Our records will contain the words **train** and **validation** in their path to distinguish between the two. We used the industry standard ratio of 80 percent train and 20 percent test/validation to split the data-set.

In the cell below, set the two function calls to **\_convert\_dataset\_** first parameter to **"train"** and **"validation"** and then click **Run**.

*Hint: Look at the filenames being passed into the **\_convert\_dataset\_** function and make sure you are matching that with the correct label you are replacing into the **?????**.*

In [None]:
import random

def run(dataset_dir):
    if not tf.gfile.Exists(dataset_dir):
        tf.gfile.MakeDirs(dataset_dir)

    if _dataset_exists(dataset_dir):
        print('Dataset files already exist.
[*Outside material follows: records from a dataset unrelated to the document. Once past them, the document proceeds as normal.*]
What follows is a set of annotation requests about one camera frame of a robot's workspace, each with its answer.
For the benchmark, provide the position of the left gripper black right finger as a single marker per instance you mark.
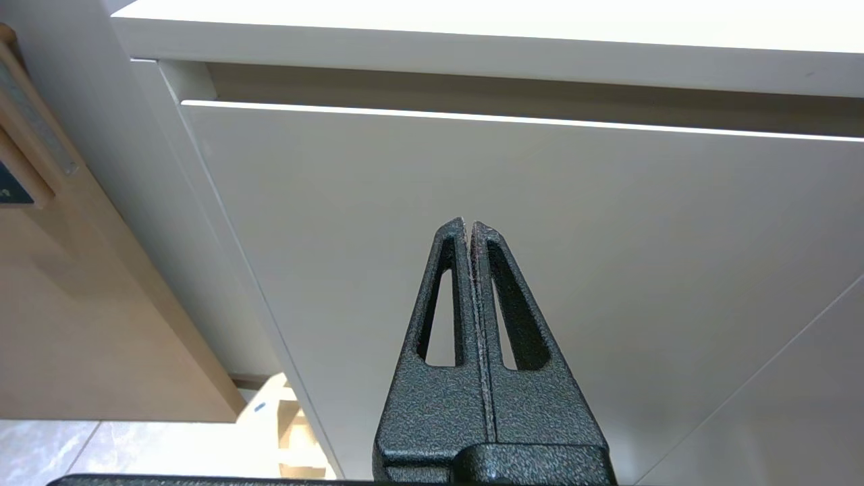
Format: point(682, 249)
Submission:
point(540, 412)

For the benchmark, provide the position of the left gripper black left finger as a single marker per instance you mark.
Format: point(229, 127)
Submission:
point(432, 418)

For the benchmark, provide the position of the light wooden stool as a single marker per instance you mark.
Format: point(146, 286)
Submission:
point(290, 432)

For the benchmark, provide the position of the white cabinet door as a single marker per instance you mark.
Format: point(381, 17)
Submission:
point(607, 216)

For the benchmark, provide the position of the white sideboard cabinet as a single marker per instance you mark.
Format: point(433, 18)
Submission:
point(472, 61)

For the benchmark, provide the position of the brown wooden slat frame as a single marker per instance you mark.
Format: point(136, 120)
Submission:
point(30, 128)

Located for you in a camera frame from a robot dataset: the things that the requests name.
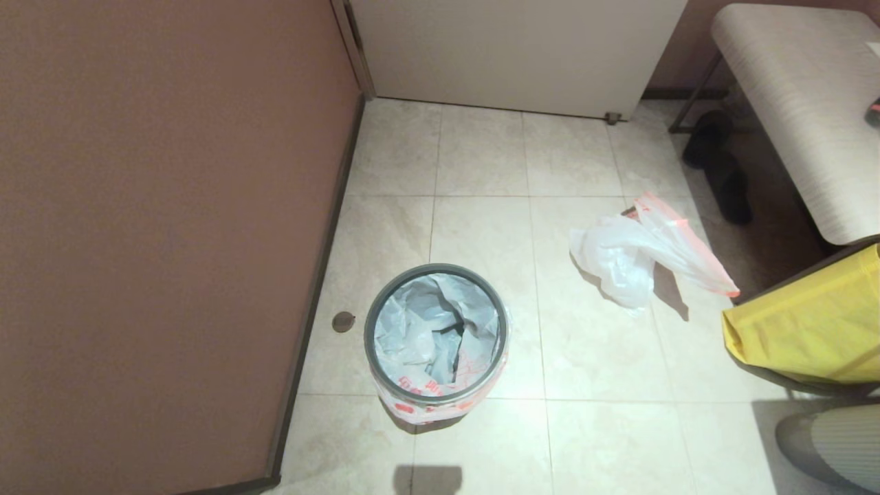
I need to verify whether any new white red-print plastic bag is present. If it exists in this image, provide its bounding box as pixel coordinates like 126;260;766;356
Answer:
368;272;510;426

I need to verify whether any grey bin retaining ring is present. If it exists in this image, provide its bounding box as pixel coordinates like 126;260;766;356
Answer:
364;263;510;406

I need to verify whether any used white red-print trash bag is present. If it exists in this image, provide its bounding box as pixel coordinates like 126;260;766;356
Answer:
569;192;741;311

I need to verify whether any yellow fabric bag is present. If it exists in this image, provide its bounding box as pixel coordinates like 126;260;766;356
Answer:
722;244;880;384

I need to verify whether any white door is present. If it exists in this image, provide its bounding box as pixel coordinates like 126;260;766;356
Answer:
347;0;688;121

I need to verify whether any black slipper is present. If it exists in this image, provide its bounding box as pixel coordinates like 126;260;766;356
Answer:
682;110;733;169
703;151;751;225

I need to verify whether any grey metal bench leg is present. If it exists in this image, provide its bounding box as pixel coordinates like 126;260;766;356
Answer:
668;52;723;133

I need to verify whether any beige wood-grain bench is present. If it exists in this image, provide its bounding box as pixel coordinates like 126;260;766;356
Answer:
712;3;880;246

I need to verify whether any grey round cushion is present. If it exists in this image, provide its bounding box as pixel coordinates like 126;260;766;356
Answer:
775;404;880;493

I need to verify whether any beige door frame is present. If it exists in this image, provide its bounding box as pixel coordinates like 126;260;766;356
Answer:
331;0;377;100

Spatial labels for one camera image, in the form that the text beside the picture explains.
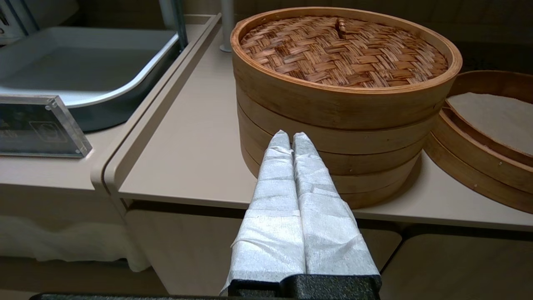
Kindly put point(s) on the beige cabinet door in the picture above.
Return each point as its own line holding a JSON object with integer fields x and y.
{"x": 458, "y": 271}

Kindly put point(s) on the grey rack tray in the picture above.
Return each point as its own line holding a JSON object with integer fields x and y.
{"x": 83, "y": 66}

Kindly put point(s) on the white hanging cloth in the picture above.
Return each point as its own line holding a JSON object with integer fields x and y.
{"x": 62, "y": 246}

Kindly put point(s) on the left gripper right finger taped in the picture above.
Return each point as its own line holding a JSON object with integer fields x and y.
{"x": 329, "y": 233}

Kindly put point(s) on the small bamboo steamer basket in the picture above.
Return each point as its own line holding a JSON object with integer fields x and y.
{"x": 374, "y": 146}
{"x": 470, "y": 166}

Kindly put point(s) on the small woven bamboo lid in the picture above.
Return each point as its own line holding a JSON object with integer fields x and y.
{"x": 341, "y": 54}

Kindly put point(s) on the clear acrylic sign holder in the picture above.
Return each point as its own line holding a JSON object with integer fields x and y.
{"x": 37, "y": 129}

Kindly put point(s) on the white vertical pole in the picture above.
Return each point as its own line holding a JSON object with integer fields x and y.
{"x": 227, "y": 25}

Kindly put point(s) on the white cloth steamer liner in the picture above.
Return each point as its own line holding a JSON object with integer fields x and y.
{"x": 495, "y": 121}

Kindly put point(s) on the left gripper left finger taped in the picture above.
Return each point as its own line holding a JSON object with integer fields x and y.
{"x": 275, "y": 225}

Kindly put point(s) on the grey metal rack frame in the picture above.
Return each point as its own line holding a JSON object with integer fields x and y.
{"x": 177, "y": 21}

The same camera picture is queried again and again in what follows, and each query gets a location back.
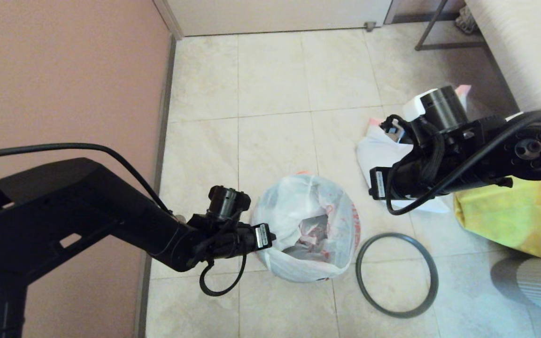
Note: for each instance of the beige wooden table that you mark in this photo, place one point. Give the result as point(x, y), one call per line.
point(529, 47)

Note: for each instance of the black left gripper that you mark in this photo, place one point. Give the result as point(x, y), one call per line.
point(233, 239)

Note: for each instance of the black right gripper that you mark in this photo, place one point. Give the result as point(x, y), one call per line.
point(416, 178)

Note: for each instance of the round metal floor drain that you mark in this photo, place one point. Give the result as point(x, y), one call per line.
point(180, 218)

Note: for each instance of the white door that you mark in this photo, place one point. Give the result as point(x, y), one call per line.
point(275, 16)

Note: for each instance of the metal door stopper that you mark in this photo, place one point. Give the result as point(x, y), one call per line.
point(370, 26)

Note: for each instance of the white bag pink rim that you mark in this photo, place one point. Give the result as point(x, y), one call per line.
point(378, 150)

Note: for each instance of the grey ribbed round object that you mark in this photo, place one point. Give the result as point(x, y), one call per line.
point(538, 281)

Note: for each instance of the dark metal furniture frame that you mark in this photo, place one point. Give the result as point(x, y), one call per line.
point(449, 45)

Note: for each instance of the white door frame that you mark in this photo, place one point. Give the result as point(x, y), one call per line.
point(169, 21)

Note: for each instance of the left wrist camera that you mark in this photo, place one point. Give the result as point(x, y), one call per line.
point(228, 202)

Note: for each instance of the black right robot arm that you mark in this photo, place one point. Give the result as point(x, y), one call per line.
point(533, 150)

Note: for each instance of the fresh white orange-printed bag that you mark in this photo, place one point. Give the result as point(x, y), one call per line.
point(289, 202)

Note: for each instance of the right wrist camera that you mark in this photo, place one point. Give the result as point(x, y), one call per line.
point(395, 129)

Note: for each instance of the yellow fabric bag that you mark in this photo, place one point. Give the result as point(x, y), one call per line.
point(510, 220)

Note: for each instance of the small grey patterned item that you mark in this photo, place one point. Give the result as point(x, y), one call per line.
point(466, 19)

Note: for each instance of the grey baseboard strip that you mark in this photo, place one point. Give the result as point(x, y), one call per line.
point(163, 117)

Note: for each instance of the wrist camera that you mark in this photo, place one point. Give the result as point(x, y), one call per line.
point(228, 202)
point(395, 129)
Exiting without re-creating them.')
        return

    train_photo_filenames, class_names = _get_filenames_and_classes(dataset_dir, "train")
    validation_photo_filenames, class_names = _get_filenames_and_classes(dataset_dir, "validation")
    class_names_to_ids = dict(zip(class_names, range(len(class_names))))
    
    # First, convert the training and validation sets.
    _convert_dataset(?????, train_photo_filenames, class_names_to_ids,
                   dataset_dir)
    _convert_dataset(????????, validation_photo_filenames, class_names_to_ids,
                   dataset_dir)

    # Finally, write the labels file:
    labels_to_class_names = dict(zip(range(len(class_names)), class_names))
    write_label_file(labels_to_class_names, dataset_dir)

    print('\nFinished converting the Breeds dataset!')

run('breeds')

<br>

### After All of This Data Wrangling We Can Actually Begin the Training Process

When we started this project, we always had an edge device in mind as our ultimate deployment platform. To that end we always considered three things when selecting our topology or network: time to train, size, and inference speed. 
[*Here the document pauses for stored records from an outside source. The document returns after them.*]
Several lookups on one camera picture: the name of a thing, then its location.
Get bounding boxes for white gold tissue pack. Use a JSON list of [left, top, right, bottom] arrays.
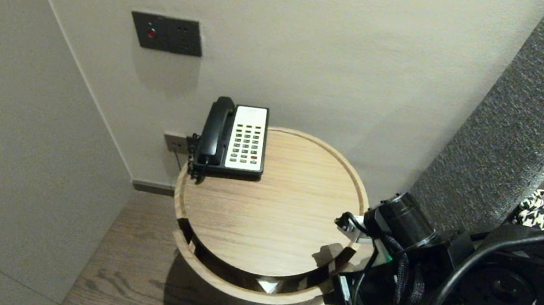
[[255, 278, 284, 295]]

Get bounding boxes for round wooden nightstand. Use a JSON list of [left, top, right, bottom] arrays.
[[166, 118, 377, 288]]

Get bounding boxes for grey fabric headboard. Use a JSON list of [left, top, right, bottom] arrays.
[[406, 0, 544, 242]]

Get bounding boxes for white black telephone base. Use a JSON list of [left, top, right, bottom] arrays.
[[193, 100, 270, 181]]

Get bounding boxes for black telephone handset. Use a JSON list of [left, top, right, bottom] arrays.
[[195, 95, 237, 169]]

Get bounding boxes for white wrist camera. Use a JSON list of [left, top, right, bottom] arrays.
[[333, 210, 377, 246]]

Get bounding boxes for black braided cable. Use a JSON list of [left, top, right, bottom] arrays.
[[372, 235, 430, 305]]

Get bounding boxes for black coiled phone cord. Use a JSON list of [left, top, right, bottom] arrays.
[[183, 134, 211, 185]]

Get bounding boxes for grey wall socket plate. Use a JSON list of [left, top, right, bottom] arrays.
[[162, 133, 191, 156]]

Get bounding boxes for dark wall switch panel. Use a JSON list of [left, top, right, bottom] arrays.
[[128, 11, 206, 58]]

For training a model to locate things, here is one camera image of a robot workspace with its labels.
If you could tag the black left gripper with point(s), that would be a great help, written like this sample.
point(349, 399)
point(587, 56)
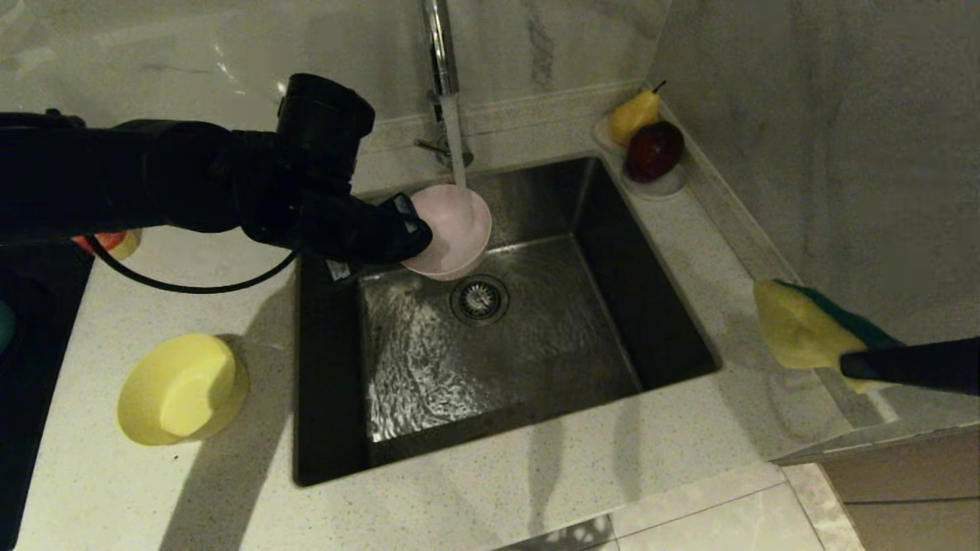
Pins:
point(291, 199)

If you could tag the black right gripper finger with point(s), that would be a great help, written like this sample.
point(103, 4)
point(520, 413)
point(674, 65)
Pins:
point(919, 356)
point(919, 379)

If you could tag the pink bowl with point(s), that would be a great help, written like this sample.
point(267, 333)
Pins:
point(459, 229)

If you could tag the green sponge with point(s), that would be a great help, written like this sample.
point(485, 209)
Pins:
point(804, 329)

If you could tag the chrome faucet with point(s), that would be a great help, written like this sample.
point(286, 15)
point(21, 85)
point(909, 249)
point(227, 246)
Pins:
point(440, 46)

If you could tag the yellow bowl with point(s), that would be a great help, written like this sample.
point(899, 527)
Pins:
point(180, 390)

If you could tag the blue bowl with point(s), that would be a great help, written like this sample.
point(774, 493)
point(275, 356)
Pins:
point(4, 325)

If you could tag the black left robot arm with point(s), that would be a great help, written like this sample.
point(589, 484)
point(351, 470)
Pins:
point(115, 176)

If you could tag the round metal sink drain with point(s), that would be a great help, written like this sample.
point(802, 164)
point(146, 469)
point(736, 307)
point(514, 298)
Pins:
point(479, 301)

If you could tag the stainless steel sink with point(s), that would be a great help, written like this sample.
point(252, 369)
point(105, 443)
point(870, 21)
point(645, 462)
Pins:
point(574, 344)

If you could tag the beige wooden cabinet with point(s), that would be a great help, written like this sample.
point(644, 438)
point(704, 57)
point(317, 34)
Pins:
point(903, 490)

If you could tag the yellow pear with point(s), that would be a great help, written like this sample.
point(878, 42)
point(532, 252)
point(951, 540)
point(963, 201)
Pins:
point(632, 119)

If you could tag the white fruit dish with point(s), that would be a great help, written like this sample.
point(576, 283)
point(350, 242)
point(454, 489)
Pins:
point(658, 190)

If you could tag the dark red apple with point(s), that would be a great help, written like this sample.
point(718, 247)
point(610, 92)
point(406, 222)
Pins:
point(652, 153)

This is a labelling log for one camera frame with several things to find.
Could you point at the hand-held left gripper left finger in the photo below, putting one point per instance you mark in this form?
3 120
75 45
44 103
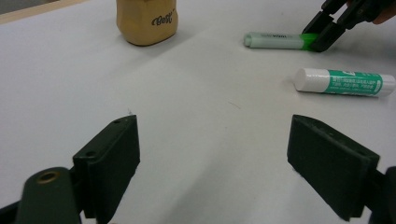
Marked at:
109 168

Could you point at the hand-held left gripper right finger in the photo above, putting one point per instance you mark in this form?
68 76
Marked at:
330 165

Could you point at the green and white glue stick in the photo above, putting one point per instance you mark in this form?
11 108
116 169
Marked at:
342 82

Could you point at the green highlighter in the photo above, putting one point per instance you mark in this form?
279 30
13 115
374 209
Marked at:
274 40

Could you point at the tan pen holder with bear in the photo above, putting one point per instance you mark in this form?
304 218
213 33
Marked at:
146 21
**Time to Train:** Depending on the number of layers and computation required, a network can take a significantly shorter or longer time to train. Computation time and programmer time are costly resources, so we wanted short training times.  

**Size:** Since we're targeting an edge device and a an Intel® Movidius™ Neural Compute Stick stick we must consider the size of the network that is allowed in memory as well as supported networks.

**Inference Speed:** Typically the deeper and larger the network, the slower the inference speed. In our use case we are working with a live video stream; we want at least 10 frames per second on inference.

At this point we're going to continue with the TensorFlow framework plus the GoogLeNet Inception* v1 topology/network since we're currently working on a simpler dataset.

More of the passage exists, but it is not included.